* _EXERCISE_
Lines holding the string "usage" are the ones to copy; find them all in the data.

** THE INPUT follows **

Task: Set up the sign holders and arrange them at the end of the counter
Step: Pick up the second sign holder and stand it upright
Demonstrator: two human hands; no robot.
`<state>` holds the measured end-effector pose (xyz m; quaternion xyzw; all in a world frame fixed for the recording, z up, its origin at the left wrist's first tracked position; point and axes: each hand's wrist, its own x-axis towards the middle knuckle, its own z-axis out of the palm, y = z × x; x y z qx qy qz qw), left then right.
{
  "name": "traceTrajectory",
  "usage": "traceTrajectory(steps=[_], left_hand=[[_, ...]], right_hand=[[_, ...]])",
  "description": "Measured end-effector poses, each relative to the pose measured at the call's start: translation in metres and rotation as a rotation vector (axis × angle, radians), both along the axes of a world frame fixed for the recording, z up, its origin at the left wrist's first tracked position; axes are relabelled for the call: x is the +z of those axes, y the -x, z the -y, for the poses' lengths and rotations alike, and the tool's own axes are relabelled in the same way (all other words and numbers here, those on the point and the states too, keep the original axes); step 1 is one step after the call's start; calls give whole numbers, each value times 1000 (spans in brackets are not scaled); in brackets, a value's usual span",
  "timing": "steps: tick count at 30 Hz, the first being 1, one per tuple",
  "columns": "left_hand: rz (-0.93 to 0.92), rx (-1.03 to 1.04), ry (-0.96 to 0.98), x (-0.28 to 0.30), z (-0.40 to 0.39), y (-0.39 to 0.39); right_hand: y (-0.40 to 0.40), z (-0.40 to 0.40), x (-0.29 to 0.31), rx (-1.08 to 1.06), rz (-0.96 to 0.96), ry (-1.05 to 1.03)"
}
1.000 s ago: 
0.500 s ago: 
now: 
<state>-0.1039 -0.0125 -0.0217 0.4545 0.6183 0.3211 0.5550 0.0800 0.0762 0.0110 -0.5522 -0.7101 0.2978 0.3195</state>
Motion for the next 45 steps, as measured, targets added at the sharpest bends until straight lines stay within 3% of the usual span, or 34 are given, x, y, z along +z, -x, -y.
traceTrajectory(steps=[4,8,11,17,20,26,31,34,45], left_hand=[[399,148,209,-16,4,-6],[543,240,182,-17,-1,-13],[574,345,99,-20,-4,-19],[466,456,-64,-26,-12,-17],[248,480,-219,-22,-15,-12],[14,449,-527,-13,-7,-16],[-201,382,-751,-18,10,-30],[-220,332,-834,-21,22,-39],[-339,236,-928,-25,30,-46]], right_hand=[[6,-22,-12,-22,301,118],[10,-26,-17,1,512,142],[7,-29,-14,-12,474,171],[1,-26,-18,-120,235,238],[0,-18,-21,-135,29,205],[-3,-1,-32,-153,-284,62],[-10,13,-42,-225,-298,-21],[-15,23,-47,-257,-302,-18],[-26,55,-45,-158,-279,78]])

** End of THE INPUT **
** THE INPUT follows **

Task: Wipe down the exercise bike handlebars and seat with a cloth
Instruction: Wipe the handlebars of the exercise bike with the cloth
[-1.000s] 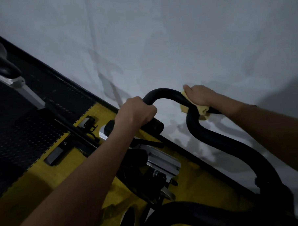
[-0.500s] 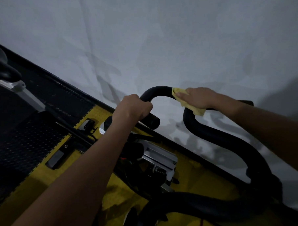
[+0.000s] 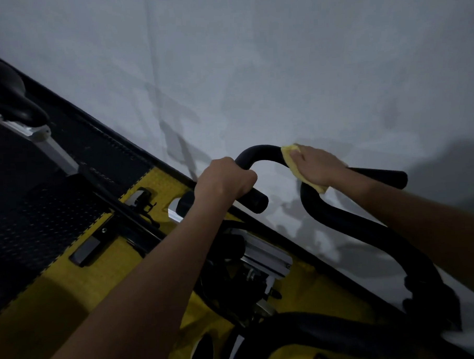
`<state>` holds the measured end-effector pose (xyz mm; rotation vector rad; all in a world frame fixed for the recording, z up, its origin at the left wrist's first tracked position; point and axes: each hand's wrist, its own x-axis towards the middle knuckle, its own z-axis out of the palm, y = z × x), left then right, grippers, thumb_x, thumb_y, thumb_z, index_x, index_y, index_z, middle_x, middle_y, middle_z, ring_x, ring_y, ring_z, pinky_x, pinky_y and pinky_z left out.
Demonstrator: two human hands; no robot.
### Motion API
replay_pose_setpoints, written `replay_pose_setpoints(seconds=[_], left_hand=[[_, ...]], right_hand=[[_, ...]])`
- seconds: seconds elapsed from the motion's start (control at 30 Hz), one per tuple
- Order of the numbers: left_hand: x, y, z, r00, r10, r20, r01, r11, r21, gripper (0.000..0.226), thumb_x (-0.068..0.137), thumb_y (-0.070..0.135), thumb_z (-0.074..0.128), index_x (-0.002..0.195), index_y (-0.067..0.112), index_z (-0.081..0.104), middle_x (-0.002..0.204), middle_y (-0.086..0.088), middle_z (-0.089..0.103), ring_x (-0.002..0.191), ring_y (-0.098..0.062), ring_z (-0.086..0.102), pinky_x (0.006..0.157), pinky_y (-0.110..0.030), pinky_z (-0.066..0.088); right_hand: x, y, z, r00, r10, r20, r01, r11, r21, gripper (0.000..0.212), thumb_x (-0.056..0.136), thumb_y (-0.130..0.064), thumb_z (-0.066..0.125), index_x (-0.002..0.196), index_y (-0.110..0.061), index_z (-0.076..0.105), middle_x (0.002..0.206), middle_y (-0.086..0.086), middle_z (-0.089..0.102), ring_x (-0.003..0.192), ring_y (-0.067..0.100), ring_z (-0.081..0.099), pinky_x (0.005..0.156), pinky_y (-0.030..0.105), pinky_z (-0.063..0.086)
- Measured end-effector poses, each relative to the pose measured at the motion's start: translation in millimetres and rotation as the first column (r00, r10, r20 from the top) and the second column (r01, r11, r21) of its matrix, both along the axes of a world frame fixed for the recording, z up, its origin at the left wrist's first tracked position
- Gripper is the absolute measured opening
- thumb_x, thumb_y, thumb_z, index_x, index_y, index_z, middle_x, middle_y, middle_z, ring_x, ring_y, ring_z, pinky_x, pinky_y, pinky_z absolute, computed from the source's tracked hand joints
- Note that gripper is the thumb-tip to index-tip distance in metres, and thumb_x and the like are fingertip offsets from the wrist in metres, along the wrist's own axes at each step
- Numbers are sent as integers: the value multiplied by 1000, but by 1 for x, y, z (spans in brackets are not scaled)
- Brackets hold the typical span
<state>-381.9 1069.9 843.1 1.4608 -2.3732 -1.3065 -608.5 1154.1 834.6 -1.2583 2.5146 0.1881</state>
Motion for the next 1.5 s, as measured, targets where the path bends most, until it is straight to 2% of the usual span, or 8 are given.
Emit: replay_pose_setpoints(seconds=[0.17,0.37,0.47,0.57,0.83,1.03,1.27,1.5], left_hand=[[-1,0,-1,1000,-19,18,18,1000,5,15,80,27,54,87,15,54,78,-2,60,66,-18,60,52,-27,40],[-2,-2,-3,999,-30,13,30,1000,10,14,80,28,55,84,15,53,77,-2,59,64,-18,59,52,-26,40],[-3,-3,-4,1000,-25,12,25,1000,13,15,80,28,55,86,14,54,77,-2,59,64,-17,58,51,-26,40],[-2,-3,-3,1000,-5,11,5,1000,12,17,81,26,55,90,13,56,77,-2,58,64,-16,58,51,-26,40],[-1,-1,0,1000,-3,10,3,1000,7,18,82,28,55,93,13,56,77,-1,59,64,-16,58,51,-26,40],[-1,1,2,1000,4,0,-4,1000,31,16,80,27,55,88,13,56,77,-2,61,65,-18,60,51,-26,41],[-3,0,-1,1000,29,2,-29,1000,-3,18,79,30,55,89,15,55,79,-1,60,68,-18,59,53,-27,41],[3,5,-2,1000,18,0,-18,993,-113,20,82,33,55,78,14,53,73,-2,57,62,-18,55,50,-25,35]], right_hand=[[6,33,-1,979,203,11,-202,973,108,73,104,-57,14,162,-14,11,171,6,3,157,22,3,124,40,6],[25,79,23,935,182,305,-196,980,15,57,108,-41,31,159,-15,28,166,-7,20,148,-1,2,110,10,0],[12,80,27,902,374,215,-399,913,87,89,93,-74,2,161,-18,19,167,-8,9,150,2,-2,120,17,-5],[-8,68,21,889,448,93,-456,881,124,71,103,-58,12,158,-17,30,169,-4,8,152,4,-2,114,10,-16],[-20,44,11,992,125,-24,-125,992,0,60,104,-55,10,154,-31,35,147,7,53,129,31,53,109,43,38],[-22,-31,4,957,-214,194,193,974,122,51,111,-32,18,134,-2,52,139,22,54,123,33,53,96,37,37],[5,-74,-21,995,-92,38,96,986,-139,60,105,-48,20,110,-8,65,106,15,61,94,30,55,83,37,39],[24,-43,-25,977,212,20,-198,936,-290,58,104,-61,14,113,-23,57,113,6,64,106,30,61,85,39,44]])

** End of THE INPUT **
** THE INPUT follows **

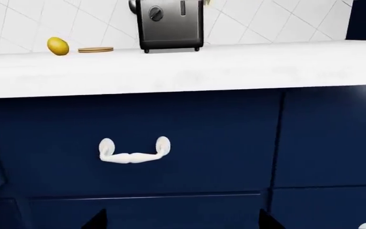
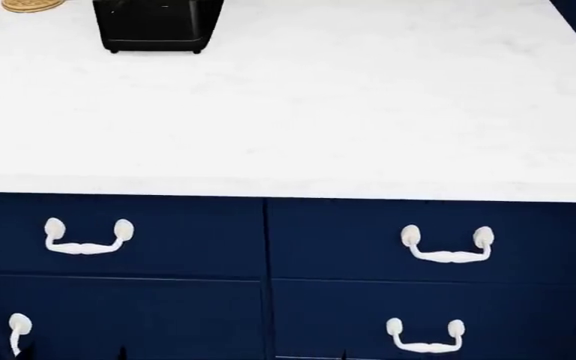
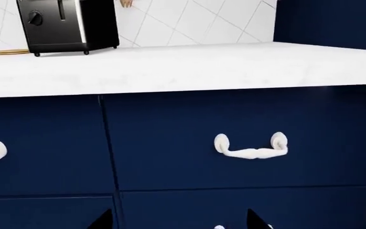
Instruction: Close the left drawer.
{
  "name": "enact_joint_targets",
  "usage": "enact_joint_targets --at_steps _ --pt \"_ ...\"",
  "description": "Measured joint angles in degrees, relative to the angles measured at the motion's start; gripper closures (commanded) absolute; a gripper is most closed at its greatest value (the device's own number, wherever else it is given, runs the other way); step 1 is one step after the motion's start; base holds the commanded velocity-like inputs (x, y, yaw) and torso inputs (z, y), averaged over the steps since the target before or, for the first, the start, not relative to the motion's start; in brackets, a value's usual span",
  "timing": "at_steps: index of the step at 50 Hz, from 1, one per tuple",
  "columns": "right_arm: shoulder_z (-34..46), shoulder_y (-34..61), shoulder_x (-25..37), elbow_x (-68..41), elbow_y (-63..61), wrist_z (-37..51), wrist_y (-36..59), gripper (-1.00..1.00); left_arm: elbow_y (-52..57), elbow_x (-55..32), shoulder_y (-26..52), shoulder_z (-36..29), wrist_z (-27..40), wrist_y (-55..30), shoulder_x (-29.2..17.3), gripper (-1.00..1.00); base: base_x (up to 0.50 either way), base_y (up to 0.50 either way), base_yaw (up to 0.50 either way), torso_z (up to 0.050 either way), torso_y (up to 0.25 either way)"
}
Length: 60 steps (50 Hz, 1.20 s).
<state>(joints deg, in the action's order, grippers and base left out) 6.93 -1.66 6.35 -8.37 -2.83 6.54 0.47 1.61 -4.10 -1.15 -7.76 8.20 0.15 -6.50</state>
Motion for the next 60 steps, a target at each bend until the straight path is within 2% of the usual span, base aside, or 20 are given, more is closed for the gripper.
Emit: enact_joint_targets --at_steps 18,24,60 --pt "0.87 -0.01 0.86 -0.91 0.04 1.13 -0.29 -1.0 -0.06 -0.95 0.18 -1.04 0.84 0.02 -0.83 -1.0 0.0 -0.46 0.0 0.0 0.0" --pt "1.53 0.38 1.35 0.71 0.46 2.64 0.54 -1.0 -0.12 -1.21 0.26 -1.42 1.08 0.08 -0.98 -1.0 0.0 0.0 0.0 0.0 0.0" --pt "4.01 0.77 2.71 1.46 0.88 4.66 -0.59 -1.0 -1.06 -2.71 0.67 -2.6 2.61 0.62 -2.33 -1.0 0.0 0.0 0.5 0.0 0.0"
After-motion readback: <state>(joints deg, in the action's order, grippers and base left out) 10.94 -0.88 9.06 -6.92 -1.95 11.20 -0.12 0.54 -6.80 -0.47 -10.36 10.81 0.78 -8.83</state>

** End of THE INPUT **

* _SOLUTION_
  "usage": "traceTrajectory(steps=[_], left_hand=[[_, ...]], right_hand=[[_, ...]])",
  "usage": "enact_joint_targets --at_steps _ --pt \"_ ...\"",

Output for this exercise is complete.